Off the field, the team has a different list of responsibilities.

When you run a sports franchise, it’s not like you’re selling garden variety widgets.  Your employees are celebrities. Your customers are demanding and vocal. And your business has a special place — a unique place — in the community, one that carries responsibilities and expectations.
“We want to be a charitable organization and a good corporate citizen,” said coach and general manager Darrell Handelsman.

“We take our responsibility seriously.”

The team holds regular fundraisers for Special Olympics (Lou Handelsman, co-owner of the SwampDogs, has sat on the board of Special Olympics), to fight cancer, and other special causes. It has raised thousands of dollars — including significant contributions of its own — for these causes.

The team also contributes prizes to other groups’ causes — game tickets, SwampDog merchandise, and opportunities to spend a day with a team member (including time in the dugout).

The SwampDogs have another mission — to provide affordable, wholesome family entertainment.

For an activity that involves the purchase of a ticket, SwampDogs baseball is a cheap date or an evening out for the family.
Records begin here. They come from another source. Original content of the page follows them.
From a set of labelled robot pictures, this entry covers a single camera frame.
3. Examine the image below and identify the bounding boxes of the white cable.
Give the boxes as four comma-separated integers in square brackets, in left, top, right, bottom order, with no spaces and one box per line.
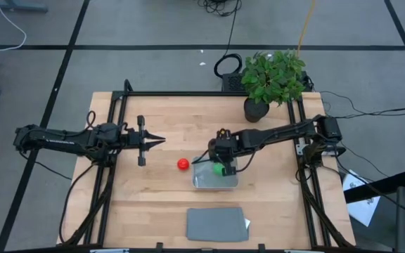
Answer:
[0,0,27,52]

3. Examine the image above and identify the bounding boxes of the white printed paper sheets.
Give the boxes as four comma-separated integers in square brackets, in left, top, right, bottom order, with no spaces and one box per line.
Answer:
[342,169,381,228]

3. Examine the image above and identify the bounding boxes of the black computer box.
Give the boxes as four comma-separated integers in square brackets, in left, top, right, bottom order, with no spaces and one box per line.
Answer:
[221,72,311,93]

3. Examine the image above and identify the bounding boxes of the yellow cable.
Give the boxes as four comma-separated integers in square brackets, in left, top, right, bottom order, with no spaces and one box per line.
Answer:
[296,0,317,57]

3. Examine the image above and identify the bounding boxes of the green potted plant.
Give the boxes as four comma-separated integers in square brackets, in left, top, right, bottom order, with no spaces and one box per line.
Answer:
[240,50,307,124]

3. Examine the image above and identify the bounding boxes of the black floor cables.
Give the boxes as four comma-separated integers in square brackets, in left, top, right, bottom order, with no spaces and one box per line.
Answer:
[320,90,405,121]

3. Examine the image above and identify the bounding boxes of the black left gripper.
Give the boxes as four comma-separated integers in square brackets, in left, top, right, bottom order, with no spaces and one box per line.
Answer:
[123,115,167,167]

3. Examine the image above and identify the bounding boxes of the black metal table frame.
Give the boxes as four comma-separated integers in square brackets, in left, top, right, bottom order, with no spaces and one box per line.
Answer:
[56,79,356,253]

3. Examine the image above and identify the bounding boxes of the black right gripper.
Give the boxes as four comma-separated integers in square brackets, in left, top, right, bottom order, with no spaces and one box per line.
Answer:
[207,137,240,177]

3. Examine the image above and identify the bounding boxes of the translucent plastic tupperware container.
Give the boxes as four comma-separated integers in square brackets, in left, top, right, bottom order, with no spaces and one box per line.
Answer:
[191,155,240,191]

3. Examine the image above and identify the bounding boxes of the red toy tomato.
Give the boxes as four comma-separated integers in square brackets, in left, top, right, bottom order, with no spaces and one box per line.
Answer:
[176,157,191,171]

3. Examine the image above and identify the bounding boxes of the black coiled cable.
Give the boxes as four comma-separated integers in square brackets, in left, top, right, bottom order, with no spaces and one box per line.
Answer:
[198,0,243,79]

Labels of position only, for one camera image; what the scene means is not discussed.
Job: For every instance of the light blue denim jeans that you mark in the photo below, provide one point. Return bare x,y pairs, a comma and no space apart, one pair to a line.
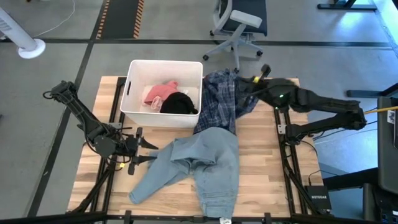
214,155

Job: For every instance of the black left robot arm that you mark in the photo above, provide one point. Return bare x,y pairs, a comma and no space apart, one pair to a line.
84,115

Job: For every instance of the white black office chair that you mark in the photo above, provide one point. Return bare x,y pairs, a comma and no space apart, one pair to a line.
239,18

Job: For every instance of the black desk frame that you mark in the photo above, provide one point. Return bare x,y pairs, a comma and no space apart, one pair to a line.
342,182

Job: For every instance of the black desk base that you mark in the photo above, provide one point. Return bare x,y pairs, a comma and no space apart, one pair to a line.
345,6

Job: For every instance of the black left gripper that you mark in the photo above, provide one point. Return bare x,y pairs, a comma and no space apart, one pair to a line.
132,146

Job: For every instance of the black network switch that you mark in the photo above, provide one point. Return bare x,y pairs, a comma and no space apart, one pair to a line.
317,197

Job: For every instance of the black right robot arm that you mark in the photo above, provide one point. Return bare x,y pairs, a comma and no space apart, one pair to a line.
326,104

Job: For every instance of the black desk leg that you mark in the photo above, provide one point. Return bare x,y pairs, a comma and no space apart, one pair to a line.
370,92

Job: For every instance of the black hazard striped mat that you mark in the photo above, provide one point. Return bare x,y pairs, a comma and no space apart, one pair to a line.
119,18

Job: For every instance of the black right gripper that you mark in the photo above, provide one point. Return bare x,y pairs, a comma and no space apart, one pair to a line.
264,86

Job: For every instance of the black garment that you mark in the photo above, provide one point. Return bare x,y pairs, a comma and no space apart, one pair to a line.
178,104

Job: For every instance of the white fan base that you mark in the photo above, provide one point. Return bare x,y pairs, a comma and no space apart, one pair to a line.
18,35

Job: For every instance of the white plastic bin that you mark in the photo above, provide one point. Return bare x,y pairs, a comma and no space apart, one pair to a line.
161,70

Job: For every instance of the black metal table frame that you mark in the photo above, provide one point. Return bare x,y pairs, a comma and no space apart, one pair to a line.
161,218

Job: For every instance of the coral pink garment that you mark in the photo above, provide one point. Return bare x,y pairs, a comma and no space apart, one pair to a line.
161,91

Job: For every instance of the blue plaid shirt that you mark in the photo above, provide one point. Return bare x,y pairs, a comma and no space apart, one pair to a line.
217,102

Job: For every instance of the light pink ribbed garment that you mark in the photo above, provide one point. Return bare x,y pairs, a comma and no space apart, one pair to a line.
156,104

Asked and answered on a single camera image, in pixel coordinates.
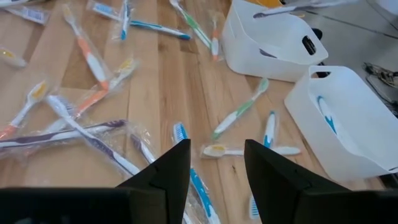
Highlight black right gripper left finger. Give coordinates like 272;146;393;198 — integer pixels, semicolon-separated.
116;139;192;224

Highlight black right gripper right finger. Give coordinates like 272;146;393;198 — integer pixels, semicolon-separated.
244;139;349;224

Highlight blue toothbrush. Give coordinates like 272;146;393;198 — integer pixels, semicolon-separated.
248;110;278;220
172;121;222;224
316;95;338;135
92;1;193;41
119;0;132;42

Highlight purple toothbrush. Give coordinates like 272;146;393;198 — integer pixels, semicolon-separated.
252;0;360;19
0;119;127;151
6;5;50;26
129;133;157;165
45;94;141;177

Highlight wide white plastic bin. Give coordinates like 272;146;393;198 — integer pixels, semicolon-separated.
284;65;398;182

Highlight narrow white plastic bin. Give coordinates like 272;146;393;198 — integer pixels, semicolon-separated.
221;0;329;83

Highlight yellow plastic bin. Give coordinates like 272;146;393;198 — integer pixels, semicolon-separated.
253;0;284;9

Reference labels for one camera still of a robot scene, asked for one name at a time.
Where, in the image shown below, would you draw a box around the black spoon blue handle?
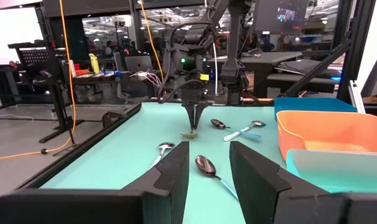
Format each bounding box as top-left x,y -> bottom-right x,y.
195,154 -> 240,201

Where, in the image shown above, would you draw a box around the blue plastic bin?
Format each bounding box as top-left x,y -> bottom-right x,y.
273,97 -> 358,122

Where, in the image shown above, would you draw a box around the yellow bottle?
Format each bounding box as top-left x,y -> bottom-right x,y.
88,52 -> 101,75

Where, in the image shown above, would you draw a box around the spoons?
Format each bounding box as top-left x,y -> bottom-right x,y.
210,118 -> 263,139

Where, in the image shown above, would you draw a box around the black frame clamp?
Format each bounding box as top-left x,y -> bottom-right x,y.
101,110 -> 128,129

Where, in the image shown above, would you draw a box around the teal translucent plastic bin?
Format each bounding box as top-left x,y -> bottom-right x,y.
286,149 -> 377,194

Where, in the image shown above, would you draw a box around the silver spoon white handle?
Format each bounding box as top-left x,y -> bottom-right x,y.
223,120 -> 267,142
149,141 -> 176,169

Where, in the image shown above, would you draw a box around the black table frame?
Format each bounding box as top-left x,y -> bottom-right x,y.
16,0 -> 377,191

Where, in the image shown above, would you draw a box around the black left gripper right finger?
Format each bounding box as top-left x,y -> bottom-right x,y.
229,141 -> 377,224

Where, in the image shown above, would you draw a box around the orange cable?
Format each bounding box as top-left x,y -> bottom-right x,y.
139,0 -> 165,74
0,0 -> 77,161

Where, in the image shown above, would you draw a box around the hanging dark monitor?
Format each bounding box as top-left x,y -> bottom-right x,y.
253,0 -> 310,35

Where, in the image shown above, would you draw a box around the orange plastic bin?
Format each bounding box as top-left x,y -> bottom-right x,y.
276,110 -> 377,161

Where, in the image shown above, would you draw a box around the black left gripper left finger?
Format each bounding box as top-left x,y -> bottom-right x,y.
0,141 -> 190,224

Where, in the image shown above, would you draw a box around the white cable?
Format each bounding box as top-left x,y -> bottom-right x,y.
213,42 -> 220,96

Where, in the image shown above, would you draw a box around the silver laptop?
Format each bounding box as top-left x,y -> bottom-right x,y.
124,55 -> 154,73

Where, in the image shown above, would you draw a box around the black floor stand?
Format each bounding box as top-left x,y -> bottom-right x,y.
7,39 -> 86,144

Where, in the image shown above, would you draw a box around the person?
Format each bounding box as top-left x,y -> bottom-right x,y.
104,40 -> 114,57

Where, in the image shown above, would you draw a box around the grey desk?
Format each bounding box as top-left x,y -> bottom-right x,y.
207,51 -> 304,98

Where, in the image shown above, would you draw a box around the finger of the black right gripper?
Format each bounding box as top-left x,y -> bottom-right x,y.
184,105 -> 195,131
194,104 -> 208,129

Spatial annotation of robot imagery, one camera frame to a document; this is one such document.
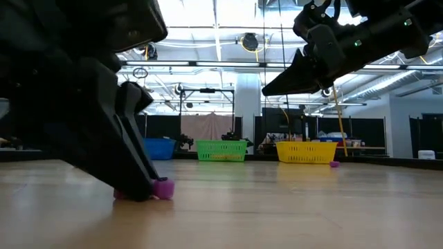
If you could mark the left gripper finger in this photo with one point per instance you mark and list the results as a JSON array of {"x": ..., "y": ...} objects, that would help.
[
  {"x": 135, "y": 100},
  {"x": 90, "y": 131}
]

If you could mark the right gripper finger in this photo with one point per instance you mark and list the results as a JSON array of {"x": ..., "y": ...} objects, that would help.
[{"x": 297, "y": 81}]

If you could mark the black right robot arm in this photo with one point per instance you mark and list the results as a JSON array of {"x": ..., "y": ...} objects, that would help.
[{"x": 422, "y": 31}]

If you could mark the black monitor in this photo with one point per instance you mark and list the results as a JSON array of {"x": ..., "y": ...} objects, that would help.
[{"x": 282, "y": 121}]

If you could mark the white square pillar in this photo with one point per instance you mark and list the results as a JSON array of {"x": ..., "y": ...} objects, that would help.
[{"x": 247, "y": 103}]

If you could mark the blue plastic basket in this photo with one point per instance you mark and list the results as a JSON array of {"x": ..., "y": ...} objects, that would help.
[{"x": 162, "y": 148}]

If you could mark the small black background robot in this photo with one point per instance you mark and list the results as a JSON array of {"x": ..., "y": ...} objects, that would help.
[
  {"x": 185, "y": 141},
  {"x": 232, "y": 137}
]

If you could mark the blue and white cooler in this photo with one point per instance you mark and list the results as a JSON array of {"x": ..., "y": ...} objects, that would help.
[{"x": 334, "y": 136}]

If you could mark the yellow plastic basket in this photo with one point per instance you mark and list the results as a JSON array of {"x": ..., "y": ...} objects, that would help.
[{"x": 306, "y": 152}]

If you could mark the pink curtain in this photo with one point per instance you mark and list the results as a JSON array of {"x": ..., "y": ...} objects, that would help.
[{"x": 206, "y": 126}]

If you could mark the black framed partition panel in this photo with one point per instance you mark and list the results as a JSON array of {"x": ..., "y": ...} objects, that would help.
[{"x": 367, "y": 133}]

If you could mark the green plastic basket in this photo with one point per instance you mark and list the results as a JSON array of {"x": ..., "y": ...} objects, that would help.
[{"x": 221, "y": 151}]

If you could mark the dark blue partition panel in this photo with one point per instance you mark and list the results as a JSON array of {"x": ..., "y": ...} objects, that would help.
[{"x": 429, "y": 135}]

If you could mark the white box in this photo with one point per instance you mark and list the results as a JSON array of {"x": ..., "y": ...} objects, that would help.
[{"x": 426, "y": 154}]

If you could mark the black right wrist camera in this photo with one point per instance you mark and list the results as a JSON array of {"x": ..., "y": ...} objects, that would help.
[{"x": 380, "y": 7}]

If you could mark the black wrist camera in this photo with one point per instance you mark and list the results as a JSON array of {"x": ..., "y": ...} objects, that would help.
[
  {"x": 69, "y": 14},
  {"x": 380, "y": 7}
]

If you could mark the black metal stand frame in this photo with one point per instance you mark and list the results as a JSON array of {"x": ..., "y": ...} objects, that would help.
[{"x": 207, "y": 90}]

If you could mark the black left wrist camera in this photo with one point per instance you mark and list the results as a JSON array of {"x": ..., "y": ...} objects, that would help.
[{"x": 69, "y": 14}]

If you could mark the black aluminium table frame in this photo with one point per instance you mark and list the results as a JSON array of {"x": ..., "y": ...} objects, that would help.
[{"x": 380, "y": 160}]

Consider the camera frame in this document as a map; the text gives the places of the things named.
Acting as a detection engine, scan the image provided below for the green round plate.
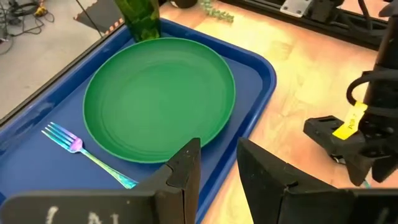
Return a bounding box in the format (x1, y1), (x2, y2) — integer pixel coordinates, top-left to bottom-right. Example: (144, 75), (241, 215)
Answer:
(83, 37), (236, 164)

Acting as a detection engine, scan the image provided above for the silver metal bracket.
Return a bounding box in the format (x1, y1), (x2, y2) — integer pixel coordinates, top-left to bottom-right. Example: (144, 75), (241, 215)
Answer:
(279, 0), (313, 18)

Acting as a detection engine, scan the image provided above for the black cable tangle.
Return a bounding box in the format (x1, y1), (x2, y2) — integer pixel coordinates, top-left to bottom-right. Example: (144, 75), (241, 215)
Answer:
(0, 0), (55, 55)

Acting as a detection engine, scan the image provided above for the green patterned cup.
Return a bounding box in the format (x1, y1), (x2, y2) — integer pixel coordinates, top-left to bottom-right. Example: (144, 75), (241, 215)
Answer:
(114, 0), (162, 43)

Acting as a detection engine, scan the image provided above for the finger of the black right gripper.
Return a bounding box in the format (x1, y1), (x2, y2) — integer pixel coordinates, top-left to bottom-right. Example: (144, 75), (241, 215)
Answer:
(371, 153), (398, 184)
(344, 153), (373, 187)

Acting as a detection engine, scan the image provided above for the black mat with hazard stripes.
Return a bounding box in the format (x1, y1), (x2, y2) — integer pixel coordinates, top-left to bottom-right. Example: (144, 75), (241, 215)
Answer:
(73, 0), (125, 35)

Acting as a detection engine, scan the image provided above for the blue plastic tray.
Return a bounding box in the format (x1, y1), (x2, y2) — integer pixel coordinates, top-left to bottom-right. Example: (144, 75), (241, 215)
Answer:
(0, 17), (277, 224)

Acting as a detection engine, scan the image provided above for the iridescent fork with blue handle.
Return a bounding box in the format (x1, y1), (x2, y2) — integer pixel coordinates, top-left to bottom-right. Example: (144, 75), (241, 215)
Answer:
(41, 121), (139, 190)

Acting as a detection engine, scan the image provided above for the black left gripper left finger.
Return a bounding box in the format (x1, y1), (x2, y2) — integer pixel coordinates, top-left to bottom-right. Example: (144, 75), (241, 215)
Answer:
(0, 138), (202, 224)

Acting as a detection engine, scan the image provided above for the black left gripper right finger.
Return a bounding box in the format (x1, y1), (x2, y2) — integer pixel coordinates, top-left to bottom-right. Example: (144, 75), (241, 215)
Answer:
(236, 138), (398, 224)

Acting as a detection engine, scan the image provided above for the yellow cable tag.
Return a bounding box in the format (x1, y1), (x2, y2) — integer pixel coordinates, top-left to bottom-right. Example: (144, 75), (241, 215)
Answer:
(331, 101), (369, 141)

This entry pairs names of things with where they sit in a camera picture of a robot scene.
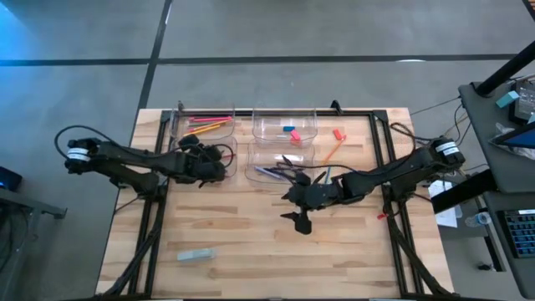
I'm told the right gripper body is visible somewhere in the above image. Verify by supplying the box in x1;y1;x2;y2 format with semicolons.
292;171;335;235

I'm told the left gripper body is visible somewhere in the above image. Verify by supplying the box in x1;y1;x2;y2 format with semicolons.
177;134;209;188

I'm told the yellow pencil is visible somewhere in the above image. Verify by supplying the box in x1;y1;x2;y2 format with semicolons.
183;124;222;138

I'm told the slim black grey pen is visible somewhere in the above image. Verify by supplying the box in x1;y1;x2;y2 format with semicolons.
269;167;293;181

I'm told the orange pencil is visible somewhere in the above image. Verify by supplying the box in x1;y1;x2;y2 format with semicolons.
323;134;349;165
188;119;233;133

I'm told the purple grip clear pen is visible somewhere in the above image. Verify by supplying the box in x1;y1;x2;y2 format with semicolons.
253;166;278;181

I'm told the clear plastic bin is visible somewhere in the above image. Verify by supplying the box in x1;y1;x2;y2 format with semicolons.
170;105;237;141
244;139;316;188
170;136;239;180
252;106;318;144

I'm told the flat rectangular block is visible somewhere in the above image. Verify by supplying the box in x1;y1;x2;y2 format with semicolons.
176;247;217;263

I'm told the white paper sheet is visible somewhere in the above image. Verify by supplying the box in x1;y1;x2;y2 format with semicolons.
427;179;464;229

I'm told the black slanted support pole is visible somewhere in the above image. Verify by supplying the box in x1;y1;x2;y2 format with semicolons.
476;39;535;98
430;168;499;215

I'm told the grey metal cart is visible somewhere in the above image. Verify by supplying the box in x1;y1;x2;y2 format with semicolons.
0;186;68;301

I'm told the clear water bottle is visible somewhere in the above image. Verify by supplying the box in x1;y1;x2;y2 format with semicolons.
464;211;493;229

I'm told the black box blue light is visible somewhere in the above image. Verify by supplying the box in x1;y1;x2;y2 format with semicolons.
0;166;24;193

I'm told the grey desk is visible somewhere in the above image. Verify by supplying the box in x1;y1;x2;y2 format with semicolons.
458;79;535;196
482;190;535;300

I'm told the backlit computer keyboard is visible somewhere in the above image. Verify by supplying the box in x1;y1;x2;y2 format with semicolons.
497;207;535;259

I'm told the dark tablet screen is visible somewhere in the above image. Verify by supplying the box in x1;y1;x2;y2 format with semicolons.
488;122;535;151

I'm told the teal box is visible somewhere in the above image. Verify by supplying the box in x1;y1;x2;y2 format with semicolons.
496;89;521;110

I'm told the black device box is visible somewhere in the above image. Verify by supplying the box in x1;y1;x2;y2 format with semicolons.
512;79;535;125

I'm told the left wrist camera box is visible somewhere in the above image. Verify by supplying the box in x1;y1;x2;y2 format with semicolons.
183;152;204;175

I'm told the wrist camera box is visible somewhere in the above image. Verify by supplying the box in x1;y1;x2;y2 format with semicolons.
183;152;204;175
311;186;331;206

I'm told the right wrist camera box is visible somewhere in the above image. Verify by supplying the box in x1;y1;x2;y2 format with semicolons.
311;186;331;206

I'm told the black aluminium table frame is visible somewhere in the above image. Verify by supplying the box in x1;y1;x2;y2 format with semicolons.
99;108;453;300

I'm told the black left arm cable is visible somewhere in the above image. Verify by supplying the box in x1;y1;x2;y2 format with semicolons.
53;124;236;168

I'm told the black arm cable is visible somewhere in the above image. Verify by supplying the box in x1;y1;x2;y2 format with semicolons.
53;124;236;168
273;121;423;185

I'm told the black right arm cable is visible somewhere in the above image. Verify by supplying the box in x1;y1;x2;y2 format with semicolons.
273;121;423;185

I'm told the thin grey floor cable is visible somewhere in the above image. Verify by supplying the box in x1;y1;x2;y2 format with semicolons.
409;96;461;116
A Family 4-Pack — four tickets, four hot dogs, four bags of chips and four drinks — costs just $30. Season general admission tickets cost $125, or $175 for box seats. Tickets at the gate cost $5 for general admission and $7 for a box seat, with $1 off for military, senior citizens and children. And, per Handelsman, if you stop by the office and let them know you’re out of work, you get in free.

Food at the stadium is affordable, as well. The most expensive menu items, chicken or fried fish baskets, cost just $4.75 — about what a large drink costs at a movie theater.

“We want it to be affordable, so people will come out,” Handelsman said.

THE LONG TRADITION

Baseball and Fayetteville go way back — Babe Ruth is said to have hit his first professional home run — in March 1914 — and earned his nickname right here. Fayetteville had a minor league team, the Cubs, starting in 1946, in the original Coastal Plain League. But by the turn of this century, minor league baseball had struggled to gain a foothold. The Generals left after nine years, followed by the Cape Fear Crocs, which left after only three years.

Enter the collegiate summer league in 2001 with the Fayetteville SwampDogs, which Lou and Darrell Handelsman, a father and son team, purchased in 2004.
Darrell Handelsman runs the operation and is head coach and director of operations. He had experience with other franchises and saw good business potential. He and his father shopped around and bought the Fayetteville team after learning it was available.

Handelsman moved his wife to Fayetteville a short time after acquiring the team. The couple has had two children born in Fayetteville since then. Darrell and his father have since bought a team in Wilmington, the Sharks, but Darrell plans to remain in Fayetteville.